WORK REQUEST →
Your answer must be an exact transcription of the data, with every picture omitted.
┄┄┄┄┄┄┄┄┄┄
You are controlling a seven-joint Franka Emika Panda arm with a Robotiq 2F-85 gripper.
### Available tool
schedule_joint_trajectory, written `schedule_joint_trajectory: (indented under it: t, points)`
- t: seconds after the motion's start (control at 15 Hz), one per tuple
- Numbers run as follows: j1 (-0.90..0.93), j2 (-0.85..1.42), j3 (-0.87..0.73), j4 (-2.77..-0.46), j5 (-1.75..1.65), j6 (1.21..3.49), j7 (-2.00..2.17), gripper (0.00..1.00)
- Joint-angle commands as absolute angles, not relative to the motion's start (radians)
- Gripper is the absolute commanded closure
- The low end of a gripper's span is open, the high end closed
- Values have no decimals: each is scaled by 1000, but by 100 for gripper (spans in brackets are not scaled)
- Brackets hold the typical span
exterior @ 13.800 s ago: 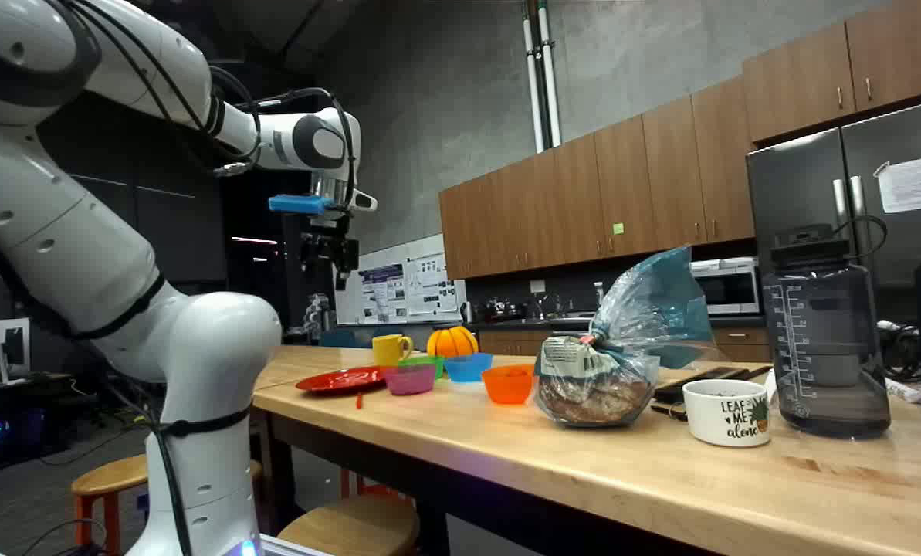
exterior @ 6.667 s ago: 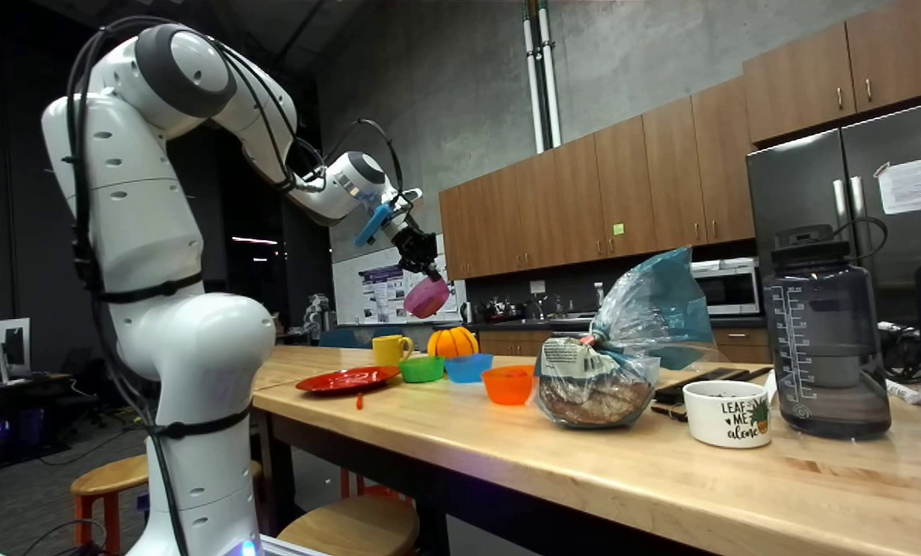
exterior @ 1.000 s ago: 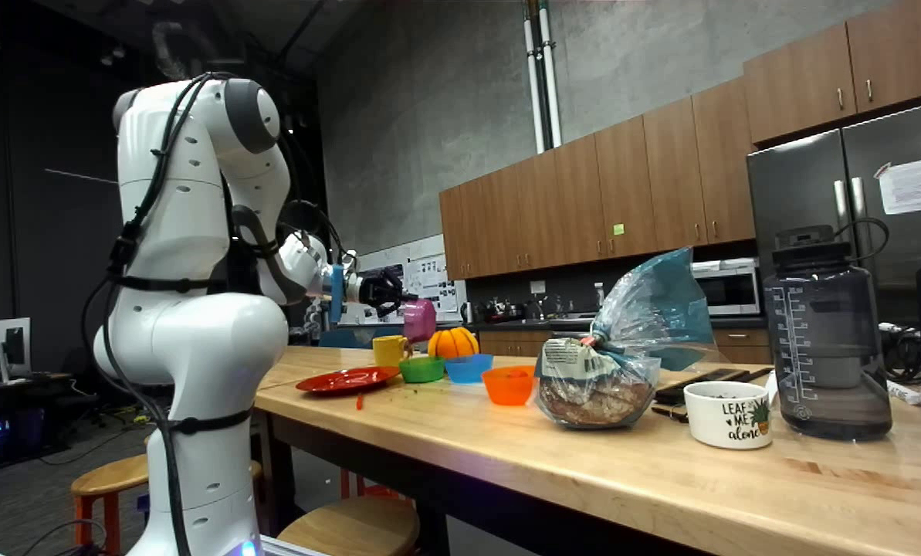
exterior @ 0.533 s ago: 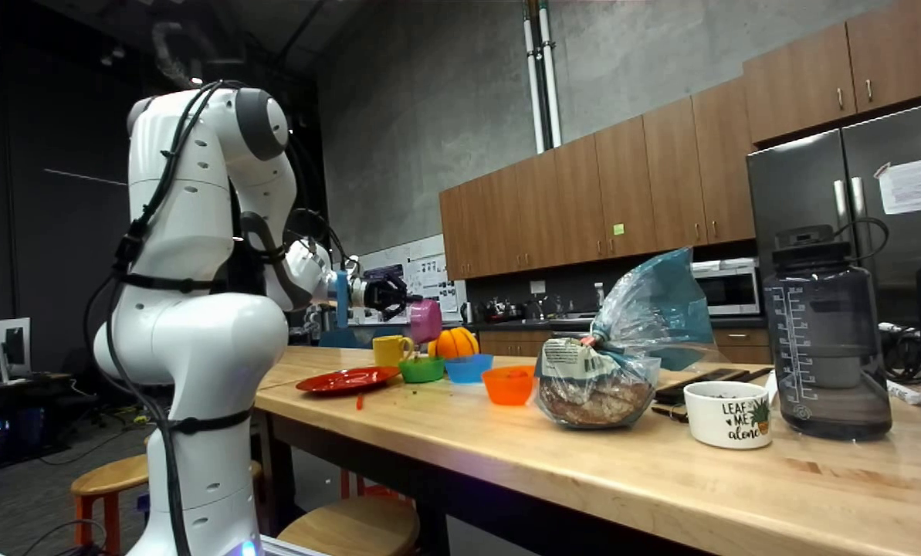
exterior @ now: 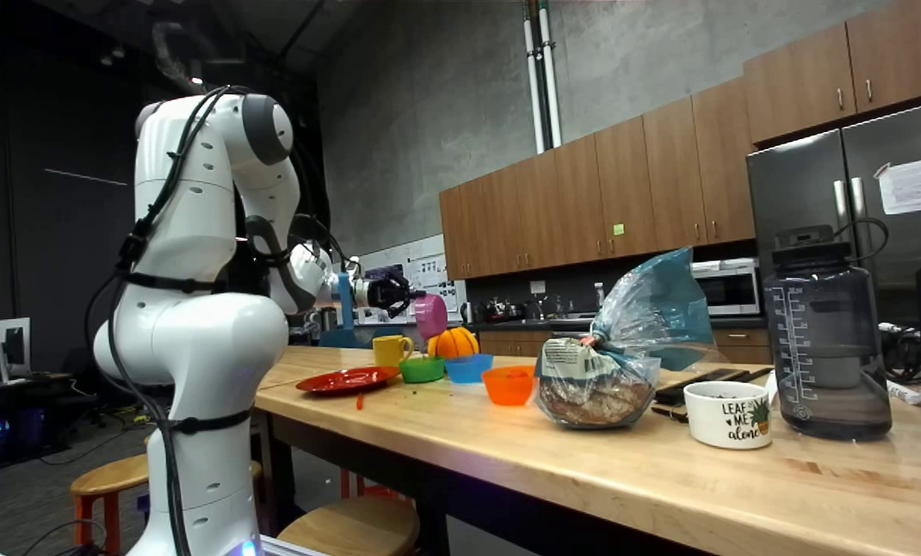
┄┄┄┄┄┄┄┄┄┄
TASK RESPONSE →
You are controlling a seven-joint Franka Emika Panda arm with a Robotiq 2F-85 gripper.
### Available tool
schedule_joint_trajectory, written `schedule_joint_trajectory: (indented under it: t, points)`
- t: seconds after the motion's start (control at 15 Hz), one per tuple
- Numbers run as follows: j1 (-0.90..0.93), j2 (-0.85..1.42), j3 (-0.87..0.73), j4 (-2.77..-0.46), j5 (-1.75..1.65), j6 (1.21..3.49), j7 (-2.00..2.17), gripper (0.00..1.00)
- Joint-angle commands as absolute angles, not relative to the motion's start (radians)
- Gripper is the absolute commanded closure
- The low end of a gripper's span is open, the high end closed
- Values have no decimals: each is scaled by 1000, but by 100 for gripper (spans in brackets are not scaled)
- Brackets hold the typical span
exterior @ 13.800 s ago: 
exterior @ 6.667 s ago: 
exterior @ 1.000 s ago: 
exterior @ 0.533 s ago: 
exterior @ now: 

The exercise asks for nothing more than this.